Define the current batch size. Current formula is to start with 1024 elements and increase arithmetically (2048, 3072, 4096, 5120 and so on) until MAX_BATCH size is reached (which is 33554432 elements).
Consume input elements (in your case Paths) into array until the batch size is reached or input is exhausted.
Return an ArraySpliterator iterating over the created array as prefix, leaving itself as suffix.

Suppose you have 7000 files. Stream API asks for estimated size, IteratorSpliterator returns Long.MAX_VALUE. Ok, Stream API asks the IteratorSpliterator to split, it collects 1024 elements from the underlying DirectoryStream to the array and splits to ArraySpliterator (with estimated size 1024) and itself (with estimated size which is still Long.MAX_VALUE). As Long.MAX_VALUE is much much more than 1024, Stream API decides to continue splitting the bigger part without even trying to split the smaller part. So the overall splitting tree goes like this:

                     IteratorSpliterator (est. MAX_VALUE elements)
                           |                    |
ArraySpliterator (est. 1024 elements)   IteratorSpliterator (est. MAX_VALUE elements)
                                           |        |
                           /---------------/        |
                           |                        |
ArraySpliterator (est. 2048 elements)   IteratorSpliterator (est. MAX_VALUE elements)
                                           |        |
                           /---------------/        |
                           |                        |
ArraySpliterator (est. 3072 elements)   IteratorSpliterator (est. MAX_VALUE elements)
                                           |        |
                           /---------------/        |
                           |                        |
ArraySpliterator (est. 856 elements)    IteratorSpliterator (est. MAX_VALUE elements)
                                                    |
                                        (split returns null: refuses to split anymore)

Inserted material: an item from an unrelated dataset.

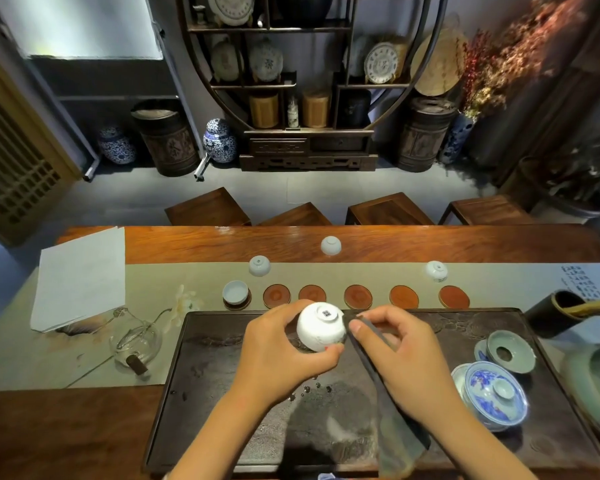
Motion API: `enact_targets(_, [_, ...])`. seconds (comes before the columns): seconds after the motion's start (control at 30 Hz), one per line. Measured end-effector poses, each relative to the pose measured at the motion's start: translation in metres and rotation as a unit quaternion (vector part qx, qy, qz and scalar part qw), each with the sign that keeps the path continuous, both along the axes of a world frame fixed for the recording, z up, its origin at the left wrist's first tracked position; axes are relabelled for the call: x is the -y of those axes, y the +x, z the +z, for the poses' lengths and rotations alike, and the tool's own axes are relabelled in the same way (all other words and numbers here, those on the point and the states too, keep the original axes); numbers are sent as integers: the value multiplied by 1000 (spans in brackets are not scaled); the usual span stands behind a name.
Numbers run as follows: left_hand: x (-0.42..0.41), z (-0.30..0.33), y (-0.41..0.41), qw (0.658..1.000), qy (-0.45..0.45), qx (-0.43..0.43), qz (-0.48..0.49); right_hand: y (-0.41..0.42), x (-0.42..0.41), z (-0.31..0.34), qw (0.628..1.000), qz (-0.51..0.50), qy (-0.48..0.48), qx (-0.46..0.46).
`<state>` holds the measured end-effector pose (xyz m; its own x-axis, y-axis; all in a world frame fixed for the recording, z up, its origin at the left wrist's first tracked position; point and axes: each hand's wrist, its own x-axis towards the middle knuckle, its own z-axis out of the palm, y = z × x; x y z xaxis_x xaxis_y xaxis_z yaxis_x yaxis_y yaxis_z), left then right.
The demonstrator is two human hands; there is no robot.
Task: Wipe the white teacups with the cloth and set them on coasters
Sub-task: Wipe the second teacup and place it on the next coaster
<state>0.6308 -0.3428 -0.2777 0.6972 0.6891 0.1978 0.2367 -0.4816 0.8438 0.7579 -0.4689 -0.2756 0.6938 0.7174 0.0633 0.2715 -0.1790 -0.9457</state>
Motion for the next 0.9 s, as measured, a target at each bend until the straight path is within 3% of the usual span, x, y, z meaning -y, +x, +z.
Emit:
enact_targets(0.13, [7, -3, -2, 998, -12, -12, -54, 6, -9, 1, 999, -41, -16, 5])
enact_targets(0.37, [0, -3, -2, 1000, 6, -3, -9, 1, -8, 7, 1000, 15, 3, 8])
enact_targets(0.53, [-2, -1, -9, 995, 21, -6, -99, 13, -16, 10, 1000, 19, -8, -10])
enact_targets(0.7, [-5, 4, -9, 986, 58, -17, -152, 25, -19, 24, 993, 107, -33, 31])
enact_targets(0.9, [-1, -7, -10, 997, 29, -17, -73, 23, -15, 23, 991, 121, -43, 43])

So after that you have five parallel tasks to be executed: actually containing 1024, 2048, 3072, 856 and 0 elements. Note that even though the last chunk has 0 elements, it still reports that it has estimatedly Long.MAX_VALUE elements, so Stream API will send it to the ForkJoinPool as well. The bad thing is that Stream API thinks that further splitting of first four tasks is useless as their estimated size is much less. So what you get is very uneven splitting of the input which utilizes four CPU cores max (even if you have much more). If your per-element processing takes roughly the same time for any element, then the whole process would wait for the biggest part (3072 elements) to complete. So maximum speedup you may have is 7000/3072=2.28x. Thus if sequential processing takes 41 seconds, then the parallel stream will take around 41/2.28 = 18 seconds (which is close to your actual numbers).

Your work-around solution is completely fine. Note that using Files.list().parallel() you also have all the input Path elements stored in the memory (in ArraySpliterator objects). Thus you will not waste more memory if you manually dump them into the List. Array-backed list implementations like ArrayList (which is currently created by Collectors.toList()) can split evenly without any problems, which results in additional speed-up.

Why such case is not optimized? Of course it's not impossible problem (though implementation could be quite tricky). It seems that it's not high-priority problem for JDK developers. There were several discussions on this topic in mailing lists. You may read Paul Sandoz message here where he comments on my optimization effort.